筆趣閣小說網 > 白日下的刺客 > 第四百六十章:木青悟道
  在木青的猜想中,可能在孟章存在的那個年代里,天地間的靈氣會比現在濃郁無數倍,而且天地間還到處游蕩著各種奇異的力量。

  修士感悟道法,更多地也是借著這些力量感悟擁有自身特點的道。

  而如今,各個修行勢力不僅因循守舊,失去了前人那般敢于開創自身道統的修道之心,還或是無奈或是激進地陷入了對珍稀修行資源的爭奪之中。

  可以說,時也命也。

  既然孟章能夠一口道出修羅之力,這至少證明在白豪之前,在以前的某個修行時代里,有人便靠著血氣修行出了修羅之力,才會留下這種道統。

  木青盤坐在漆黑的焦土之上,周身青紅光芒交織大亮,低著頭的他此刻已經進入了一種奇特的冥思狀態。

  在這之前,面對白豪所犯下的種種惡行,他只是天然地覺得白豪該死,更何況白豪對他生命中的至親之人做出了那么多惡事。

  他是一個復仇者。但在進入這種其特的冥想狀態后,木青第一次以一個修行者的身份,從修行資源匱乏這個角度開始思考這些問題。
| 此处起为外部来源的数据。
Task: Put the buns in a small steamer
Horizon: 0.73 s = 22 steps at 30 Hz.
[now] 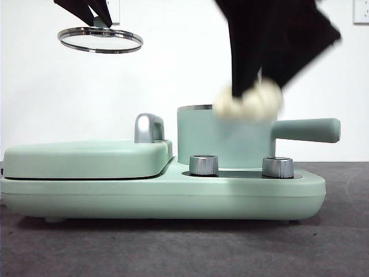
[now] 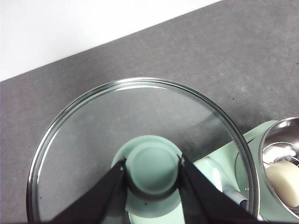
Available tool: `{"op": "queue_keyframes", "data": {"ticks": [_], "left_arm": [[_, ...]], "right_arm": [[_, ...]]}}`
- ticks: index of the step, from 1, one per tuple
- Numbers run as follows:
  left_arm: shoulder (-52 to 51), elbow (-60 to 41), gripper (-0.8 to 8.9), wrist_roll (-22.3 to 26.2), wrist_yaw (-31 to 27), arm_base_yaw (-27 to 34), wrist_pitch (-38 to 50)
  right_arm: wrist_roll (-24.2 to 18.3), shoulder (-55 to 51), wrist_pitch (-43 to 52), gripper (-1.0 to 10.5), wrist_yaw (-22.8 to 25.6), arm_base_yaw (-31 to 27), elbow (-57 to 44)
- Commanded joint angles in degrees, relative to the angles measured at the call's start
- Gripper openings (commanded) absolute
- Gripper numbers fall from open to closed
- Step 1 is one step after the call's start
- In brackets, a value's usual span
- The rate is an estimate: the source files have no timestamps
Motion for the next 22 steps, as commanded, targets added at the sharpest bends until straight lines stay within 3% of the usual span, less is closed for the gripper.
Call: {"op": "queue_keyframes", "data": {"ticks": [1, 16, 22], "left_arm": [[0.96, 1.92, 0.17, -0.28, 0.35, -0.22, 1.18], [1.29, 1.92, 0.17, -0.72, 0.35, -0.22, 1.09], [1.38, 1.92, 0.17, -0.72, 0.35, -0.22, 1.03]], "right_arm": [[-2.27, 1.62, -1.07, 1.4, 0.35, -2.19, 6.29], [-9.27, 21.88, -3.82, 1.4, 0.72, -16.35, 29.35], [-9.22, 28.33, -4.37, 1.4, 4.87, -18.62, 31.87]]}}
  時代的變遷就如同洪流一般,人力或許能夠塑造其中的一段波濤,甚至影響它奔流的方向,但絕對無法讓它停下來。

  這世間萬事萬物無不以人的意志為轉移。

  之所以會這樣,不過是因為說這話的是人罷了。

  真正的現實是,越是強大的人越能夠影響時代的發展方向,但構成這個世界最基礎的那些東西,其實早在萬物生靈出現之前便已經存在了,可以說,正是因為它們的有限,才造就了時代的奔流不息,歷史的輪回上演。

  時代里的那一次次低谷和高峰,豈不是有限資源的再次分配?

  半柱香的時間,過得很快,在這一過程里,一直小心翼翼地打量著木青的白豪,心中越發凝重,他感受到了一股他之前從沒面對過的晦澀力量。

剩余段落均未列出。